_WHAT IS NEEDED:_ Transcribe the tail of the listing: start at the line containing "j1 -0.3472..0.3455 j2" and stop after the last line, keeping every character as is and adding nothing.

_GIVEN MATERIAL:_
• • •
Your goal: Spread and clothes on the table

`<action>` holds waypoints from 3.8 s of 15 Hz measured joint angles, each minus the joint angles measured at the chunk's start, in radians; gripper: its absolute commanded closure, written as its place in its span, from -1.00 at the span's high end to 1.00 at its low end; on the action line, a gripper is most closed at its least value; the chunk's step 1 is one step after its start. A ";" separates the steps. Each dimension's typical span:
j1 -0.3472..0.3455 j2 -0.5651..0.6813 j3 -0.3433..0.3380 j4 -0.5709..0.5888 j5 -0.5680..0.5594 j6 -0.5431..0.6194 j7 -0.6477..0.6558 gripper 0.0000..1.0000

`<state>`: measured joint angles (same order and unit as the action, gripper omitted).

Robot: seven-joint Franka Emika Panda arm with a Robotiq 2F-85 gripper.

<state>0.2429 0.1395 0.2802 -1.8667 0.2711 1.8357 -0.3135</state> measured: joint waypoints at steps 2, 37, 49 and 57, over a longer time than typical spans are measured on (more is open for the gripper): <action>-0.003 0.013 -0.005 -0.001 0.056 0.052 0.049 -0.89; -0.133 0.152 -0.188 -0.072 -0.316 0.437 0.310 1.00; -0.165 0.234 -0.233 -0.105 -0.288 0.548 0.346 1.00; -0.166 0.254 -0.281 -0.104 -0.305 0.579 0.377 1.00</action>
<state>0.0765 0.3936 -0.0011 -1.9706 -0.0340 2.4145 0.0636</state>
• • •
_OUTPUT FOR THIS TASK:_
j1 -0.3472..0.3455 j2 -0.5651..0.6813 j3 -0.3433..0.3380 j4 -0.5709..0.5888 j5 -0.5680..0.5594 j6 -0.5431..0.6194 j7 -0.6477..0.6558 gripper 0.0000..1.0000

`<state>`: measured joint angles (same order and unit as the action, gripper omitted).

Robot: seven-joint Franka Emika Panda arm with a Robotiq 2F-85 gripper.

<state>0.2429 0.1395 0.2802 -1.8667 0.2711 1.8357 -0.3135</state> measured: joint waypoints at steps 2, 37, 49 and 57, over a longer time than typical spans are measured on (more is open for the gripper): <action>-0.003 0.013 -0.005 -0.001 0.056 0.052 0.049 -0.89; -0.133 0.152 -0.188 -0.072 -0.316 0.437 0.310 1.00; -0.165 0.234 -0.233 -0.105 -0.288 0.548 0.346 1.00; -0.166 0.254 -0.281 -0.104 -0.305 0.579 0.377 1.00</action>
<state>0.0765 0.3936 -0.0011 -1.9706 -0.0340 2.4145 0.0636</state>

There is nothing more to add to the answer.